Если бы не царившие в Улыбине холод и бесприютность, городок можно было бы назвать красивым. Вдоль улицы выстроились дружным строем уютные двухэтажные домики, возведенные согласно одному и тому же принципу – первый этаж был каменный, аккуратно оштукатуренный, второй – бревенчатый, обшитый вагонкой и выкрашенный какой-нибудь веселой краской, да еще и резные деревянные наличники украшали фасады. Возле каждого домика имелся небольшой садик, и Маркиз подумал, что в мае, когда расцветают в Улыбине яблони и вишни, здесь должно быть очень славно; но то – в мае, а сейчас, когда по улицам метет поземка и ветер воет что-то вроде очень тяжелого рока, единственное и непреодолимое желание, возникающее на кривых улыбинских улицах, – немедленно повеситься! К тому же наверняка в этих нарядных живописных домиках туалеты не предусмотрены проектом, и все удобства размещаются во дворе.

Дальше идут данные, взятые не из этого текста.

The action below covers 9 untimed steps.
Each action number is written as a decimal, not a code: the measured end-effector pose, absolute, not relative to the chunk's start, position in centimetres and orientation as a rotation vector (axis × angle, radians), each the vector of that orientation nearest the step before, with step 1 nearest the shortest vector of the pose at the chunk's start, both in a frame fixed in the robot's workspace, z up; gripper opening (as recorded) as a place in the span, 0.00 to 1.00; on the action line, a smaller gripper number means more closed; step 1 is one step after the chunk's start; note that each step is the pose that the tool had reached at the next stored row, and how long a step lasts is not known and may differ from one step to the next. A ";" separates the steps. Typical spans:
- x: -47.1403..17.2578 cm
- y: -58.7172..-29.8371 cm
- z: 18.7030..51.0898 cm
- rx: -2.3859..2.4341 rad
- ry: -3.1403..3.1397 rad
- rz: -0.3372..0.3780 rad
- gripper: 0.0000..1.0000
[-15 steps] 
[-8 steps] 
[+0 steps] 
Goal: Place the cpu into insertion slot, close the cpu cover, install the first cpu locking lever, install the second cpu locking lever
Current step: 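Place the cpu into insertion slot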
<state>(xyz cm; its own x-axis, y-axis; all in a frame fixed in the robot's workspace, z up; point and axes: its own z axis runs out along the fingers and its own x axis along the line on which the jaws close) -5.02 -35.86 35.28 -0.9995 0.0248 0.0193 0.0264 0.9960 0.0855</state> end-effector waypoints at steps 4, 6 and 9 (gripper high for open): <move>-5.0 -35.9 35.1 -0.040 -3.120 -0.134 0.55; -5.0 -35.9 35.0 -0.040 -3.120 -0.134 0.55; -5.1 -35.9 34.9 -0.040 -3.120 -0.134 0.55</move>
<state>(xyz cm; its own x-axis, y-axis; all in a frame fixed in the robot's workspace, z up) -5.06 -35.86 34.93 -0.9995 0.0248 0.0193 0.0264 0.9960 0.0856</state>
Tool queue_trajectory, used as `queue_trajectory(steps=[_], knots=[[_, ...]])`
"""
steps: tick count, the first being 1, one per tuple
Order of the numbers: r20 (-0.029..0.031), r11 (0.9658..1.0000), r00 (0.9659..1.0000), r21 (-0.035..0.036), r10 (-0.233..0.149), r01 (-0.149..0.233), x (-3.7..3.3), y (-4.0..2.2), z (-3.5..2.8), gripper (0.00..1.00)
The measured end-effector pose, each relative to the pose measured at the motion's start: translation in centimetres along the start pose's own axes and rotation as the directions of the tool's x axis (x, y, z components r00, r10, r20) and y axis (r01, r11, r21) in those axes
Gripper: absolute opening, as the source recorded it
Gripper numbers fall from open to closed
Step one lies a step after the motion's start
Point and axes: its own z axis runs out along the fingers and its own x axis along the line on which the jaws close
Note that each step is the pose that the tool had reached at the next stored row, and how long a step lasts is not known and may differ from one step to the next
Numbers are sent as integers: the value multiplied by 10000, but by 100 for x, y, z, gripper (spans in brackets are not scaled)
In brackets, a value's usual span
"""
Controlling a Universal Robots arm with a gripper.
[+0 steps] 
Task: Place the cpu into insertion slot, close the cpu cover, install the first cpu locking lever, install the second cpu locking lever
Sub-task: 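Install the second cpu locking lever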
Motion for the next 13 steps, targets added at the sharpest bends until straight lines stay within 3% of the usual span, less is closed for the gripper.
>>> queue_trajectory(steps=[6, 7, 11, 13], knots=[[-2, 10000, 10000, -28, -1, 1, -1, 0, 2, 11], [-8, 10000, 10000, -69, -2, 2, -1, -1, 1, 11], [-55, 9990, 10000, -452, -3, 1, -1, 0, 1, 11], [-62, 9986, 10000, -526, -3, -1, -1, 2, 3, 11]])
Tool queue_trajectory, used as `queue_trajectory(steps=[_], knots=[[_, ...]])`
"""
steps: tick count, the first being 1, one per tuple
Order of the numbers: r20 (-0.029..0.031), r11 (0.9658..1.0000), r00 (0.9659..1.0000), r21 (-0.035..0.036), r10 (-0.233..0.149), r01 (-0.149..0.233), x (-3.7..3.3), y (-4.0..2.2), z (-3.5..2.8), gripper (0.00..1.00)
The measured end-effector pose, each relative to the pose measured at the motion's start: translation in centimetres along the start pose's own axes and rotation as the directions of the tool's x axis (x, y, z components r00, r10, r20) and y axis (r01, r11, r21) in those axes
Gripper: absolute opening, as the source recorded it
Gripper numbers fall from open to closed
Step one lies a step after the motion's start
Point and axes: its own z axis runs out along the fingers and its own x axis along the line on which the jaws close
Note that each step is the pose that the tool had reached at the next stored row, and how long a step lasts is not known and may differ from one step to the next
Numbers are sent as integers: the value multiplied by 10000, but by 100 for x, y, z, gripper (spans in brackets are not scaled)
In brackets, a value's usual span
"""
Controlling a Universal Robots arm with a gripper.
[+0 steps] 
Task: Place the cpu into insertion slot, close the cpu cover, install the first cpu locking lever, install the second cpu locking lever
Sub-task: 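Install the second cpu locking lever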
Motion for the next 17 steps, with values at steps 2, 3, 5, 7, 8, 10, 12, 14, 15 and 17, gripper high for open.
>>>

Леня тяжело вздохнул и побрел вдоль улицы Красных Партизан, отыскивая нужный номер дома.
Дом нашелся очень скоро, он был в точности таким же, как остальные, – с беленым каменным основанием и деревянным бутылочно-зеленым верхом, украшенным резными белыми наличниками. Леня подошел к воротам и решительно постучал в них кулаком.
Никакого ответа на этот стук не последовало. Переждав немного, Леня повторил эксперимент – с тем же нулевым результатом.
Тогда он изо всех сил ударил в ворота ногой.
Во дворе послышалось сонное недовольное ворчание, перешедшее затем в грозный басовитый лай. Еще через минуту послышались шаги, и хриплый мужской голос крикнул через забор:
– Ну чего ты стучишь? Чего стучишь? Я те постучу! Перебудил всех в такую рань!
– Хозяин, я только спросить хочу! – крикнул Леня, стараясь перекрыть собачий лай.
– Ничего нам не надо! Ничего не покупаем! – продолжал голос из-за забора. – Не уберешься прочь – Хусейна спущу!
С учетом злобного басовитого голоса собаки угроза была достаточно серьезной, и Маркиз как можно громче крикнул, надеясь, что хозяин не сразу перейдет от слов к делу:
– Я только хотел узнать: здесь Куренцовы не живут? Здесь раньше жили Куренцовы, Алевтина Егоровна, Лариса, Татьяна…
– Не знаю я никаких Курицыных! – орал хозяин за забором, все больше свирепея.
– Да не Курицыны, не Курицыны – Куренцовы! – надрывался Маркиз из последних сил.